◆ Required work ◆
From the data below, copy each line that includes the word "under".
====== Available data
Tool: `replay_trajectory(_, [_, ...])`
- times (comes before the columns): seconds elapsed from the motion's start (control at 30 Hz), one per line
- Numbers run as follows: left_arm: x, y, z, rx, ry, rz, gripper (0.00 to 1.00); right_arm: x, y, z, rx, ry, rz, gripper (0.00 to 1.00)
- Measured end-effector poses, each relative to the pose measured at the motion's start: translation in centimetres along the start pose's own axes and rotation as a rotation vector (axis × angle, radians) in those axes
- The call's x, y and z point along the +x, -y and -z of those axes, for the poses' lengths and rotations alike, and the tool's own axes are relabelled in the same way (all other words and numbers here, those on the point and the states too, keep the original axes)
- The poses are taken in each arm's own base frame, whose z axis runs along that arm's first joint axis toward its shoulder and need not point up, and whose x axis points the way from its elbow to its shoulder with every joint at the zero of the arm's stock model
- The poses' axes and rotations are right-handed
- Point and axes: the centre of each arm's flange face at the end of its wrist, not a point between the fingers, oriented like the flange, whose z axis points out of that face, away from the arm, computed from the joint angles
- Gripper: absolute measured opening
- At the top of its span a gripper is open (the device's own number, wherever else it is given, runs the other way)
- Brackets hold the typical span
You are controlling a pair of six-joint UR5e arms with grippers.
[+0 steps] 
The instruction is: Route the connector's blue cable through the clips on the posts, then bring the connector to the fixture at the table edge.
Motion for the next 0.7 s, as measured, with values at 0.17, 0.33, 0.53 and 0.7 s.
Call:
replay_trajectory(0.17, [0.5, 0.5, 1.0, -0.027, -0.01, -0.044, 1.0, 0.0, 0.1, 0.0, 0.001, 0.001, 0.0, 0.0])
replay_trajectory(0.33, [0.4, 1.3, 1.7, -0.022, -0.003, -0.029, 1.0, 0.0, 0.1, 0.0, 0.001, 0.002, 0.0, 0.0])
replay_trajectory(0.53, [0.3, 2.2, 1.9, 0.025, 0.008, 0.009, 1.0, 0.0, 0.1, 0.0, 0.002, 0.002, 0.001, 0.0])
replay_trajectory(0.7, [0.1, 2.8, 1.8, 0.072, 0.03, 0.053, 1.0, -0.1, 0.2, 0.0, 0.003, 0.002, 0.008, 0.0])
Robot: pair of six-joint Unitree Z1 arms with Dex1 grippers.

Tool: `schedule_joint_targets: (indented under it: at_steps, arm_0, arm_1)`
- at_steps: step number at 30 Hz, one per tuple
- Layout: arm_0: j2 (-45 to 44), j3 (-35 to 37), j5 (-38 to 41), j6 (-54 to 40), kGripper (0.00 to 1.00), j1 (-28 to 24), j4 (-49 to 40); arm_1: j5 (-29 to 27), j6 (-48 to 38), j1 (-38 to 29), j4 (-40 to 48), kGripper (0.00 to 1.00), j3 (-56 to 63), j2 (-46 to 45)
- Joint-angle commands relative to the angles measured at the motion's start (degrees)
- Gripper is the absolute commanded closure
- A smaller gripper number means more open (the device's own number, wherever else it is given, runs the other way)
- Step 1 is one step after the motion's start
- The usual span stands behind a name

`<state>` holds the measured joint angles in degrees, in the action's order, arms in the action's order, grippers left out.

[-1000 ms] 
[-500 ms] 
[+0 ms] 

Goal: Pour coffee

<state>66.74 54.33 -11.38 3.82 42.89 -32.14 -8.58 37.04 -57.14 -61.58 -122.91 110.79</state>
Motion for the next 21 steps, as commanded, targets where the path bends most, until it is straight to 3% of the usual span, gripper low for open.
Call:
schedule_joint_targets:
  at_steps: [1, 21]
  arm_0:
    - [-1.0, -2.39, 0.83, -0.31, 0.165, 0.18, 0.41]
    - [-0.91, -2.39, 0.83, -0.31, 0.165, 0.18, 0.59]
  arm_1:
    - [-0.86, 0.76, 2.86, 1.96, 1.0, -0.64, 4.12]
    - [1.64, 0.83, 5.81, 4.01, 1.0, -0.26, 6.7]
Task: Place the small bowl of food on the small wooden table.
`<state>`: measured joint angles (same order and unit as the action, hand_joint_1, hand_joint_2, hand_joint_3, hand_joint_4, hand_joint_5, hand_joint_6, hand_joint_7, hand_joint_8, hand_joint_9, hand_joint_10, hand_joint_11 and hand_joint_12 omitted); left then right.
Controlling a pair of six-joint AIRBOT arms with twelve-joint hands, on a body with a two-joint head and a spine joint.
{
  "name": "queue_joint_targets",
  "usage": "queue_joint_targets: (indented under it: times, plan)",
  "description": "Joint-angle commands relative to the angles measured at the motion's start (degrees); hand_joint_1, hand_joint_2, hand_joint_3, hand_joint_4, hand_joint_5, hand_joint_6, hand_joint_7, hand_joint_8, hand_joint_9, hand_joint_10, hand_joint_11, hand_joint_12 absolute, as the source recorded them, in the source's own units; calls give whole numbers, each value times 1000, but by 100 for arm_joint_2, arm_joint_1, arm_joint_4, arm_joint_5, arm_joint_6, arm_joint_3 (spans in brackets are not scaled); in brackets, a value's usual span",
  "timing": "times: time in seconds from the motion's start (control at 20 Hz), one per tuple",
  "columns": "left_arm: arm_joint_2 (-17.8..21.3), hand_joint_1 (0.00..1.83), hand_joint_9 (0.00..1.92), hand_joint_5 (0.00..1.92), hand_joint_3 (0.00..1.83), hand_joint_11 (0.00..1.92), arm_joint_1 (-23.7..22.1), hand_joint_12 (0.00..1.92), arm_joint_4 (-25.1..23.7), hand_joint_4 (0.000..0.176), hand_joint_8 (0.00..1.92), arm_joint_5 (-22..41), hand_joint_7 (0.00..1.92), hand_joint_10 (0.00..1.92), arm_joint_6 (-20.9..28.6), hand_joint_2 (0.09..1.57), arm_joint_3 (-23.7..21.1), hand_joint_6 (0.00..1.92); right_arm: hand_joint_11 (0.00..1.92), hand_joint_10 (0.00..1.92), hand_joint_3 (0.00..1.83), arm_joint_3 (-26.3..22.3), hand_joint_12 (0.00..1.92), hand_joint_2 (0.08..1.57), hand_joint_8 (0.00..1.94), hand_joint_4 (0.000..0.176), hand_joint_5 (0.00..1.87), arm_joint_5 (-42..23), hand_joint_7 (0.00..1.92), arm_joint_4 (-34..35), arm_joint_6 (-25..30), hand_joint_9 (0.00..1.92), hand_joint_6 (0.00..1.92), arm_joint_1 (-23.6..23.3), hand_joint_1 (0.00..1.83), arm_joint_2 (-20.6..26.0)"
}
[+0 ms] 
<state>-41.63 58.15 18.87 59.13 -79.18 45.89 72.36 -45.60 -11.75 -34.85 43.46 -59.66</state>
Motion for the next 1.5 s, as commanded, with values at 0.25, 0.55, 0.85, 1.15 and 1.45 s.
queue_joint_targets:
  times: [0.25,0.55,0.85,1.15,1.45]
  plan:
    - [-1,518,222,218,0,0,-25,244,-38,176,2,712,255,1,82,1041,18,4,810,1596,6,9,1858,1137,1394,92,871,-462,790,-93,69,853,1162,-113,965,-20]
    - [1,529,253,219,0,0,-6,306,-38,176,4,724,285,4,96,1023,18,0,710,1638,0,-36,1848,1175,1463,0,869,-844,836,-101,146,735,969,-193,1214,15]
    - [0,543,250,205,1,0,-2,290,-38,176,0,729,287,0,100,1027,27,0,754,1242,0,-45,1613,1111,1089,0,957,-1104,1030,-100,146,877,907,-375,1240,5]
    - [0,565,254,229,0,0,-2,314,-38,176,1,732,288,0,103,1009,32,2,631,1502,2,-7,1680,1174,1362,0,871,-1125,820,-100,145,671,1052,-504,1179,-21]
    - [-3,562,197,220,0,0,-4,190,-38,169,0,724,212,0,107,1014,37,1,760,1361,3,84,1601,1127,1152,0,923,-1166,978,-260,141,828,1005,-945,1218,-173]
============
◆ Output for this exercise ◆
Tool: `schedule_joint_targets: (indented under it: at_steps, arm_0, arm_1)`
  "usage": "queue_joint_targets: (indented under it: times, plan)",

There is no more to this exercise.